Para Nance, que trabalha como educadora social na ONG GTP+, atuando na defesa de direitos das pessoas soropositivas para o HIV e das populações vulneráveis às ISTs, a situação também é complexa, já que ela e o marido convivem com o vírus, além de terem uma filha asmática, que se enquadra no grupo de risco. A preocupação dela é o cancelamento de exames e consulta “Meu marido teve um problema nos rins e precisa de acompanhamento com um nefrologista. O antirretroviral foi liberado para os três próximos meses, mas os medicamentos dos rins não, então eu vou ter que ir buscar. Quando voltar à normalidade, o serviço vai estar bastante cheio, porque já estava. As consultas demoravam mais ou menos quatro meses, e agora com os cancelamentos, tudo vai ser remarcado. Não sei como vai ser, mas acho que vai ser bem complicado”. 

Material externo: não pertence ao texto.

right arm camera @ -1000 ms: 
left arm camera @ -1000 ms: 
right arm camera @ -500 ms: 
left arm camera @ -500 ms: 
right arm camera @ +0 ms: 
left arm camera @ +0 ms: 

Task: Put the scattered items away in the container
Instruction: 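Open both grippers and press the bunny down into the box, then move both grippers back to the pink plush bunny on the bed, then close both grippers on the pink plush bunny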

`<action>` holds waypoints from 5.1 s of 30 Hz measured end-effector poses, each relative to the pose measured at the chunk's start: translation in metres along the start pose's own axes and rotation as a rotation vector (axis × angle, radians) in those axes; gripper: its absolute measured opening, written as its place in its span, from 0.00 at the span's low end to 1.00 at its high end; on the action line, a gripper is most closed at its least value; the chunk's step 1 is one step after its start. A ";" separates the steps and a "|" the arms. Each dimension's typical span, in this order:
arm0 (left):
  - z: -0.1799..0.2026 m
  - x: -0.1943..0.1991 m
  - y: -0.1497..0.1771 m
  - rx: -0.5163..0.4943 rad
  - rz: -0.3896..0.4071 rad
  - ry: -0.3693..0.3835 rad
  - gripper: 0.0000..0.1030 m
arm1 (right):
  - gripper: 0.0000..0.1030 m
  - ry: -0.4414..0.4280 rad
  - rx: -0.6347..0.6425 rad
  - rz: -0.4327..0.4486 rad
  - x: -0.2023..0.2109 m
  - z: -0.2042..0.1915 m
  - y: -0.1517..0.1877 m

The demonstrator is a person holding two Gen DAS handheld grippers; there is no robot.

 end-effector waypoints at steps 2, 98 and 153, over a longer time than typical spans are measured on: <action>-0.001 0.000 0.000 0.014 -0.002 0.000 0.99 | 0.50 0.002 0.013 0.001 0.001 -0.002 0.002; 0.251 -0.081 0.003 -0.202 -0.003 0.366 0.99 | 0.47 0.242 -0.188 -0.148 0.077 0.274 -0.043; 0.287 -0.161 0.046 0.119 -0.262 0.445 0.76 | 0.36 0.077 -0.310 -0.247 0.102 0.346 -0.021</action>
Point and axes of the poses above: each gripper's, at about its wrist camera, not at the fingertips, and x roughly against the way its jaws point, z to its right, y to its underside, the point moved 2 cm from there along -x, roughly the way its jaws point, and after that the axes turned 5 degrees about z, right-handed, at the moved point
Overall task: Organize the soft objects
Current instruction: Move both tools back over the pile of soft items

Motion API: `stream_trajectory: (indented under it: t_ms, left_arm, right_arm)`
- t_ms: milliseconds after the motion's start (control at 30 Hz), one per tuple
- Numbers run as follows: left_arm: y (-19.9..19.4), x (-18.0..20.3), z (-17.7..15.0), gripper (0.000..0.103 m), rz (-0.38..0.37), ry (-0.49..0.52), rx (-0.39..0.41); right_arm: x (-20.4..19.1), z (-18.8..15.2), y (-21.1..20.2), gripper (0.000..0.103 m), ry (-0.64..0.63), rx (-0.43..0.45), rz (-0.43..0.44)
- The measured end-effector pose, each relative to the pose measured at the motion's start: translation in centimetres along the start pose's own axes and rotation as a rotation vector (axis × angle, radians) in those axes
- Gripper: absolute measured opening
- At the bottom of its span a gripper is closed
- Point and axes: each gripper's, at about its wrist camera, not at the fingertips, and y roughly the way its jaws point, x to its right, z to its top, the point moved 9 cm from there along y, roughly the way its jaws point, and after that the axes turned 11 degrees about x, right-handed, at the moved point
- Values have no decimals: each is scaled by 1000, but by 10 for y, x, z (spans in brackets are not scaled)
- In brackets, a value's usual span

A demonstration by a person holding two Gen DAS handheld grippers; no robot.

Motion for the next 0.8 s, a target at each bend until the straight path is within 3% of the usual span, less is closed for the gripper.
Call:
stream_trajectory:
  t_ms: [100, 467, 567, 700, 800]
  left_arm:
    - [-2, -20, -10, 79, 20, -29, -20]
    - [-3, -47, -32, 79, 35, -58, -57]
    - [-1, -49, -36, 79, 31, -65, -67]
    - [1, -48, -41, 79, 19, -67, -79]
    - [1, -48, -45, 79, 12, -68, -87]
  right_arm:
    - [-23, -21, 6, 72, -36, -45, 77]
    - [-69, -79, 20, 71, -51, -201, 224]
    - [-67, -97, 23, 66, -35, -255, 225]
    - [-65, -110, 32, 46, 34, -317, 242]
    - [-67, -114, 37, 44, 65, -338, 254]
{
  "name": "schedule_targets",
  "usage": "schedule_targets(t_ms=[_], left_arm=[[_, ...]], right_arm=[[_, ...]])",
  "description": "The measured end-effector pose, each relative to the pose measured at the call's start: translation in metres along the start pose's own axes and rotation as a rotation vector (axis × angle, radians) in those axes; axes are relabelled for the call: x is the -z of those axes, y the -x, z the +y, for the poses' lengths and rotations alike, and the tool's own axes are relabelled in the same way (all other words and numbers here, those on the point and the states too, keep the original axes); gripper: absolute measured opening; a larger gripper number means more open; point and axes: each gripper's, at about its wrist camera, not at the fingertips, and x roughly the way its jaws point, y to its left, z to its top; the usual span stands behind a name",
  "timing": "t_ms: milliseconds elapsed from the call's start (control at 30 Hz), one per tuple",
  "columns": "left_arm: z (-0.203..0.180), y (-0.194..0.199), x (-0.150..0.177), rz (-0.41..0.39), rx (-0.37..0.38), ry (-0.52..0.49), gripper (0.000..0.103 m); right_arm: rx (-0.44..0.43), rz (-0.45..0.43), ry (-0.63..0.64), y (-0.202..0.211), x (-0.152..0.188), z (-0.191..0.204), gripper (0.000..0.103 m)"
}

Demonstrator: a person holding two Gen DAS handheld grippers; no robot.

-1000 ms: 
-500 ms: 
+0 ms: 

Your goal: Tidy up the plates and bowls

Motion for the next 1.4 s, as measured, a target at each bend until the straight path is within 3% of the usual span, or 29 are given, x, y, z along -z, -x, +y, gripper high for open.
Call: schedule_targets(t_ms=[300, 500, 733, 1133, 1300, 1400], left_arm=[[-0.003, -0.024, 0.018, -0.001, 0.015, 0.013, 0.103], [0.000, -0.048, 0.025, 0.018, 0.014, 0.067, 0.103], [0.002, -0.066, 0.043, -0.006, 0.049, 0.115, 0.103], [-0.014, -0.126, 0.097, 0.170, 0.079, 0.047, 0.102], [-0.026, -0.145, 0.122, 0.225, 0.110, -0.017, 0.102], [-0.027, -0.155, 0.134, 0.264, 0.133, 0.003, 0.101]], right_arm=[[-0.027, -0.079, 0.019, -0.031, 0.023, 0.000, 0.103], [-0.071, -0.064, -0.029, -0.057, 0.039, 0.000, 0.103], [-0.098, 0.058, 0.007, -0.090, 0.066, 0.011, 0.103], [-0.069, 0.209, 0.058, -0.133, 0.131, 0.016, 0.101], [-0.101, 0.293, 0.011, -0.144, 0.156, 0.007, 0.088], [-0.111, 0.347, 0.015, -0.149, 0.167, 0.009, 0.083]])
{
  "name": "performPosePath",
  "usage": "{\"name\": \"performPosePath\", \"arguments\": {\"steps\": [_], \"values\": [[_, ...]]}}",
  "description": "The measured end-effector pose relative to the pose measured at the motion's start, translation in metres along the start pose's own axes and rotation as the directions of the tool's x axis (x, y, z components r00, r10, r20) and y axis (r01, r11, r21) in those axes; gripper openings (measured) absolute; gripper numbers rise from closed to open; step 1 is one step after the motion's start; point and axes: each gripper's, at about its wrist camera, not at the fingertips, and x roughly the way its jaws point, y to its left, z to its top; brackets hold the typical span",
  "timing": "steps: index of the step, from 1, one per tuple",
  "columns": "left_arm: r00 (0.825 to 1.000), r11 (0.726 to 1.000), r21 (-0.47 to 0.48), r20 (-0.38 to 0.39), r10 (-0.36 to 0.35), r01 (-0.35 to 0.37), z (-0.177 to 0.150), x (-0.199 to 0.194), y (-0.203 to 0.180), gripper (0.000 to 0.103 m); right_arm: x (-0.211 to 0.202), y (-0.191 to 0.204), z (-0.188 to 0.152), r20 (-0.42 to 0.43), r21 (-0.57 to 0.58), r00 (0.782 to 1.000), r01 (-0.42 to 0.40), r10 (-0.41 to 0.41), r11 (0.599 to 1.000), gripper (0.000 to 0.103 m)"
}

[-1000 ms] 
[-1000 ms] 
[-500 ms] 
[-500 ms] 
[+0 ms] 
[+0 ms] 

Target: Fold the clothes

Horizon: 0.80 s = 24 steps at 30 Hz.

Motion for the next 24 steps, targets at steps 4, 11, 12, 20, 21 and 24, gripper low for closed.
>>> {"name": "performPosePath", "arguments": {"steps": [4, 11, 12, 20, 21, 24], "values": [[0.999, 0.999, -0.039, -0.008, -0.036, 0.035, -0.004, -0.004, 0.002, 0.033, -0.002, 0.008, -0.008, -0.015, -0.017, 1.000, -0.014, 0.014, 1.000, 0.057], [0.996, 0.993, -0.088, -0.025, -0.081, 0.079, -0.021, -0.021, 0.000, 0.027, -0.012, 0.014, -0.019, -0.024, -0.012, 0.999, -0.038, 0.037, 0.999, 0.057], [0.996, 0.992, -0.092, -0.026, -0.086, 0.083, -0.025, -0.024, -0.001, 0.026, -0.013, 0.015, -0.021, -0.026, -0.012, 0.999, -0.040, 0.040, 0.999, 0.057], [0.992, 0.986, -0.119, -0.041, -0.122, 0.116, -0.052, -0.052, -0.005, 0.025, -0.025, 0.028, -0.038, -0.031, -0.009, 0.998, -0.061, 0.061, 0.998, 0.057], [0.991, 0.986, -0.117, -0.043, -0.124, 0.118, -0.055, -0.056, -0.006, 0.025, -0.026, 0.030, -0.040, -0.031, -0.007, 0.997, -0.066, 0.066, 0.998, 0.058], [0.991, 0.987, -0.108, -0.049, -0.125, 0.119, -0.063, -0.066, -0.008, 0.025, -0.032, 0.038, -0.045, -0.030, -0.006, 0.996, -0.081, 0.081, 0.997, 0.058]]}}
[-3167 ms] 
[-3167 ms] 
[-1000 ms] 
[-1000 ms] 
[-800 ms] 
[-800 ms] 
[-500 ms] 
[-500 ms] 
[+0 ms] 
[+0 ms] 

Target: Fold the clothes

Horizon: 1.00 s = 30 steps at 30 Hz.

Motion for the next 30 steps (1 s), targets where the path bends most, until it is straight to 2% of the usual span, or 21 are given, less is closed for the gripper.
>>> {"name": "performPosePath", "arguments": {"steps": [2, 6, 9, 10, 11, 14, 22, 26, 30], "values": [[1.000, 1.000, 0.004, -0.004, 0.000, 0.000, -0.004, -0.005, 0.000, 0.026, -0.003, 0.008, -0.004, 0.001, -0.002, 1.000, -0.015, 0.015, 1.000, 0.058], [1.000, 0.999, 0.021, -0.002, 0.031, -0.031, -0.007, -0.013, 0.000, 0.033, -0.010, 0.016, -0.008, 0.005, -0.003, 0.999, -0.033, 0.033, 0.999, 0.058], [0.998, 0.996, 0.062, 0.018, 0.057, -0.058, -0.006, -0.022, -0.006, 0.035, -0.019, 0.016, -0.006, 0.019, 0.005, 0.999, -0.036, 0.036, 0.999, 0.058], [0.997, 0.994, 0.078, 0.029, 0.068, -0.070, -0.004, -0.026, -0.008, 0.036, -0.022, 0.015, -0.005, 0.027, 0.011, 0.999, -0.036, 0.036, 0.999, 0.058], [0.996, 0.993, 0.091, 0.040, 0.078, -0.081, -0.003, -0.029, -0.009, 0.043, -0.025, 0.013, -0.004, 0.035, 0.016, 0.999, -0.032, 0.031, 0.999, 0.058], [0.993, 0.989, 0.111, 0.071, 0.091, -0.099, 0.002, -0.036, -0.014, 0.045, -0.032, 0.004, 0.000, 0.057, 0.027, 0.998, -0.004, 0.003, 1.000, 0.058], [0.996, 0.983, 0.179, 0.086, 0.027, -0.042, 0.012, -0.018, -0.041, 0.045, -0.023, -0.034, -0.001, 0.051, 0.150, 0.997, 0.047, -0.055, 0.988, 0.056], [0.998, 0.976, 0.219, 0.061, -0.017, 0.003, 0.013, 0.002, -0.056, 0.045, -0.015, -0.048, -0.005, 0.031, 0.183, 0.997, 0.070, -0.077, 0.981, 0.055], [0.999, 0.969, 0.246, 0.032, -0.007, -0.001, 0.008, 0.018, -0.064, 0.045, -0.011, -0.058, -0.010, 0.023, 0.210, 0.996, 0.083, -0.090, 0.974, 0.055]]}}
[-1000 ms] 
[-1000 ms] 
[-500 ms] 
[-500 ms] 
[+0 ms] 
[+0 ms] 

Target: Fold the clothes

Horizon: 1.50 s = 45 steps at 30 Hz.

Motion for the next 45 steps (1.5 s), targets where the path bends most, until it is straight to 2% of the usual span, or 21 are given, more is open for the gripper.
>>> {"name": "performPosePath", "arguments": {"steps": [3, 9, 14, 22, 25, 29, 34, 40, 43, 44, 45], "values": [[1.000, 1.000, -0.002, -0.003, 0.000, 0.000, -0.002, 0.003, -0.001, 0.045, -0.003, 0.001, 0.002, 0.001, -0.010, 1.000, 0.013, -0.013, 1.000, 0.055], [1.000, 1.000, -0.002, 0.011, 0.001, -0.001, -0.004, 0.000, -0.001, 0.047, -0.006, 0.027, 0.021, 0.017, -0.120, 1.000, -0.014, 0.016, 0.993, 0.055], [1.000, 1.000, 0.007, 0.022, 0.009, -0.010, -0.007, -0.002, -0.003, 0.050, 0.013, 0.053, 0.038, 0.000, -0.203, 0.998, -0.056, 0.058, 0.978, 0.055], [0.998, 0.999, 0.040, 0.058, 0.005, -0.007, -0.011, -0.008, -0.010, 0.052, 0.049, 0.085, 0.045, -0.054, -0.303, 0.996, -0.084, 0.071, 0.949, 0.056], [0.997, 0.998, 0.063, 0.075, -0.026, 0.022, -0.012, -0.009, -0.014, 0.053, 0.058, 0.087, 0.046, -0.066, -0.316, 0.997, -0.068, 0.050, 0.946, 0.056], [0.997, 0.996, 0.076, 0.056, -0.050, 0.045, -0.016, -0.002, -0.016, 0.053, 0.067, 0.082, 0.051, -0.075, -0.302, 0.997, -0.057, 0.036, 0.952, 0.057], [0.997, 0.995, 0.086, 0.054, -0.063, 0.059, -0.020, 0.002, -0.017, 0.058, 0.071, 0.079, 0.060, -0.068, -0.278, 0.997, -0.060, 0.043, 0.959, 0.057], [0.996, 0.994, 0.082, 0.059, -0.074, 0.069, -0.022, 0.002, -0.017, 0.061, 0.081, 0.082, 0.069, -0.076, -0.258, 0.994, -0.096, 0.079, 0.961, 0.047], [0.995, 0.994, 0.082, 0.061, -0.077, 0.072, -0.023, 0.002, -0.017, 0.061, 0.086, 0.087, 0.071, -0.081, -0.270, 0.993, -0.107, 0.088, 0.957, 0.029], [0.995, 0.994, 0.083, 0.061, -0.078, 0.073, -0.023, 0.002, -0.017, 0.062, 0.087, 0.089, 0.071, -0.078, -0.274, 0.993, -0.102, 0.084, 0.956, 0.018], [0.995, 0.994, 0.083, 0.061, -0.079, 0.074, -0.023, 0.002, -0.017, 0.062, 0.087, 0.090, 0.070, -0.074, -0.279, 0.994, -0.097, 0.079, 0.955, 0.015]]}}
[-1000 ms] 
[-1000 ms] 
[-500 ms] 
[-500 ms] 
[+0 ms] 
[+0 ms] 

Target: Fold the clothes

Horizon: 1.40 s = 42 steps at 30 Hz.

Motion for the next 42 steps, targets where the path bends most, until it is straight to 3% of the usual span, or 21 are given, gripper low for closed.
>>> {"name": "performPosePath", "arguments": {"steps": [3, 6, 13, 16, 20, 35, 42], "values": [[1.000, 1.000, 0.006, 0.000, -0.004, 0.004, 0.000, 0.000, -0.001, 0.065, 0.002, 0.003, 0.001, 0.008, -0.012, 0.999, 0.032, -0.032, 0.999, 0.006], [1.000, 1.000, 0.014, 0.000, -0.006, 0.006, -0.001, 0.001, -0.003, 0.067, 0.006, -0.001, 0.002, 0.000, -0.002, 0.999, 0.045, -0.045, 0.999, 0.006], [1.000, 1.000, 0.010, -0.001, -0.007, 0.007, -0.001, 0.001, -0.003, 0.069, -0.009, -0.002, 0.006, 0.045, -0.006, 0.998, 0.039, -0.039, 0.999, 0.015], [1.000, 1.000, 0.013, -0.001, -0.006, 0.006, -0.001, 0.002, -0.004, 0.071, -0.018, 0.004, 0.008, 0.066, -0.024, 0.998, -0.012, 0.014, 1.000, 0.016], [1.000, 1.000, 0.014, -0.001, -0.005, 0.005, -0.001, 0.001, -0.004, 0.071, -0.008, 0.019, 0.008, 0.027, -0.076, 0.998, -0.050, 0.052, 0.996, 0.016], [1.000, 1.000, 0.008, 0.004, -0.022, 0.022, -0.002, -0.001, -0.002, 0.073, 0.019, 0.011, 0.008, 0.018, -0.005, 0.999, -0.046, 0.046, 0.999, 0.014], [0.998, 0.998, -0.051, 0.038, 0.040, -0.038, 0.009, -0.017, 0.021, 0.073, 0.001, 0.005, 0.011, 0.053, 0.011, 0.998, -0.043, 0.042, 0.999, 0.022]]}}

Não é apenas o direito à saúde que está comprometido. Mesmo se enquadrando nos requisitos para receber o auxílio emergencial, ela não recebeu ainda o benefício “Eu tentei, mas até agora não consegui. Fiz no dia que saiu o aplicativo e até hoje está ‘Em Análise’, o meu e o de outras pessoas da família. Algumas pessoas me procuraram para ter ajuda no cadastro e pra receber também. Tem muitos casos de pessoas sem smartphone, gente que não tem conta em banco, que está com dinheiro no banco e não consegue sacar, algumas sequer têm documentos”. Nize, que se enquadra nos requisitos por ser beneficiária do Bolsa Família, ainda não recebeu “Tem hora que me bate um pânico com toda essa situação. A gente não tem previsão de quando isso vai acabar porque as pessoas não seguem as recomendações, temos um presidente que ao invés de ajudar só atrapalha, incentivando as pessoas a sair de casa. Eu estou bastante assustada, porque a tendência é piorar, e isso afeta minha pressão, minha diabetes, minha imunidade” lamenta. 

Redes de Solidariedade


Algumas organizações que já atuam na defesa de direitos de pessoas com HIV/Aids e outras IST’s vem se movimentando para garantir que as pessoas mais vulneráveis tenham direitos garantidos. Em Recife, O Grupo de Trabalho em Prevenção Posithivo, GTP+ está encampando uma campanha de arrecadação de cestas básicas, materiais de limpeza e higiene para auxiliar a população assistida pela ONG. Para contribuir com a campanha, é possível fazer doação em depósito ou transferência através dos seguintes dados bancários: GTP+ Grupo de Trabalhos em Prevenção Posithivo: Banco Itau 341, Agência: 3175, Conta Corrente: 05336-6, CNPJ GTP 05.087.086/000155. 
Já a ONG Gestos – Soropositividade, Comunicação e Gênero lançou uma campanha online de financiamento coletivo para arrecadar recursos e garantir a alimentação para um grupo de 120 pessoas em situação de vulnerabilidade atendidas pela instituição. Faltam apenas 10 dias para o fim da campanha, que pode receber doações através da plataforma de financiamento.

 

*Nome fictício para preservar a identidade da fonte.